Il Sole 24 Ore, 1 maggio 2018
La guerra dei dazi può mettere in crisi l’export italiano
Con 40,5 miliardi di esportazioni, il made in Italy l’anno scorso ha raggiunto il suo record storico verso gli Stati Uniti, grazie a un aumento del 9,8% rispetto al 2016. Ecco perché la prospettiva di una guerra commerciale fra Ue e Usa preoccupa, e non poco, le imprese italiane.
Oggi scade l’esenzione dai dazi su acciaio e alluminio concessa da Trump all’Unione europea. Se le schermaglie si fermassero qui, certo i rischi per l’export italiano sarebbero limitati, quanto meno nel breve periodo: ricordano gli esperti della Sace che nel 2017 l’Italia ha esportato solo 1,6 miliardi di euro di questi due materiali verso gli Stati Uniti, che rappresentano il 4,9% dell’export italiano di questi beni e solo il 4% di tutte le esportazioni italiane verso gli Usa. «Peraltro, nei primi due mesi del 2018 l’export italiano di acciaio e alluminio verso gli Stati Uniti ha registrato una crescita del 18,4%, a fronte di una leggera contrazione dell’export totale verso il Paese», aggiunge Roberta Marracino, direttore dell’area studi e comunicazione di Sace.
La partita per l’Italia, però, si farebbe decisamente più seria se al rifiuto dell’esenzione permanente per i dazi sull’acciaio e l’alluminio dovesse seguire uno scenario di guerra commerciale a tutto tondo. «L’avvio del circolo vizioso di chiusure reciproche – sostiene Marracino – può ridurre di un quinto la nostra crescita per quest’anno, che quindi risulterebbe dello 0,3% in meno, ma potrebbe addirittura dimezzare quella prevista per il prossimo anno e cancellarne due terzi nel 2020 e 2021». In termini di crescita dell’export italiano, la stima di Sace è di una riduzione di circa 2-3 punti percentuali per il biennio 2018-2019.
L’alimentare made in Italy, per esempio, rappresenta circa il 7% di tutto l’export italiano verso gli Usa. Nel 2017 abbiamo esportato cibo e bevande per un totale di circa 4 miliardi di euro, il massimo di sempre nel 2017: vino soprattutto, ma anche olio, formaggi e pasta. «La crescente tensione sui dazi – sostiene Luigi Scordamaglia, presidente di Federalimentare – e il conseguente rallentamento del commercio a livello globale ci preoccupano particolarmente, visto sia il valore assoluto che la costante tendenza alla crescita del mercato Usa per le esportazioni del settore. E siamo ancora più preoccupati che le conseguenze per il nostro Paese possano essere ulteriormente aggravate dal fatto che l’Italia non ha al momento un vero governo in grado di difendere i propri interessi. La negoziazione è affidata sostanzialmente alla Germania, che da sempre è interessata a tutelare solo il proprio export di autoveicoli, al Regno Unito, che è già fuori dalla Ue, e alla Francia».

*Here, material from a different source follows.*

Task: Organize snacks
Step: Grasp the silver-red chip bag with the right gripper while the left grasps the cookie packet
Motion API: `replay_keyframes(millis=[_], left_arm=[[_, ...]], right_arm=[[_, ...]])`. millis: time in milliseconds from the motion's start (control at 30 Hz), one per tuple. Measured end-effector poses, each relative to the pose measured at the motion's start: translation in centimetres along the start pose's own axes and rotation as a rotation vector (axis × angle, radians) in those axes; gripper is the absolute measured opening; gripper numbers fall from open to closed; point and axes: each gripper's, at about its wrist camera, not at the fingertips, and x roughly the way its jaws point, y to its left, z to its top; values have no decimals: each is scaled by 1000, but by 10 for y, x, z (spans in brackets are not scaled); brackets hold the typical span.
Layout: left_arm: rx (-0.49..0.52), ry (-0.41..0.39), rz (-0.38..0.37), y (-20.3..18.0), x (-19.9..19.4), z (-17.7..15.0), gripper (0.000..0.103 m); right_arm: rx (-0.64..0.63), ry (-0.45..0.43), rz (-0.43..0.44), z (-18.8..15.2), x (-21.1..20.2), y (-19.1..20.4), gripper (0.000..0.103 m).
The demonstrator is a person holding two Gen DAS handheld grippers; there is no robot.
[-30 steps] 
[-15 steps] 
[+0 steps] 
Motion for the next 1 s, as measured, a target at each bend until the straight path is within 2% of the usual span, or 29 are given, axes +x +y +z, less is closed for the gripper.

Per Scordamaglia, la vera preoccupazione è che risucceda quanto accadde con le sanzioni russe, «quando il conto dell’Europa lo hanno pagato solo le imprese italiane. In tre anni abbiamo perso circa un miliardo di euro, e considerato che all’epoca il nostro export verso la Russia cresceva a un ritmo del 22%, questa è solo una stima per difetto».
Le tensioni nei rapporti fra Stati Uniti ed Europa, ricorda la Coldiretti, hanno già mostrato i loro effetti nei primi tre mesi del 2018, in cui si è registrato un sostanziale stallo (+0,3%) delle esportazioni italiane verso gli Usa rispetto allo scorso anno. «E gli Stati Uniti – sottolinea la confederazione degli agricoltori – sono di gran lunga il principale mercato di riferimento per il Made in Italy fuori dall’Unione europea».
La fetta più grossa delle esportazioni italiane verso gli Stati Uniti è però quella della meccanica strumentale, che rappresenta circa il 22% di quanto l’Italia vende oltreoceano. Eppure, questo è anche il comparto meno preoccupato da un’escalation tra Usa e Ue: «La guerra commerciale su scala globale non conviene nemmeno agli Usa – sostiene Sandro Salmoiraghi, presidente di Federmacchine – il vero pericolo per gli Stati Uniti è la Cina, che fa dumping sulle materie prime e sui semilavorati. Le schermaglie con l’Europa servono solo a mascherare il vero obiettivo di Trump».
Non ci attende dunque nessun gioco al rialzo? «Dei nostri beni strumentali gli Usa hanno bisogno – sostiene Salmoiraghi – e i prezzi di questi beni che pratica l’Europa sono ben allineati a quelli americani».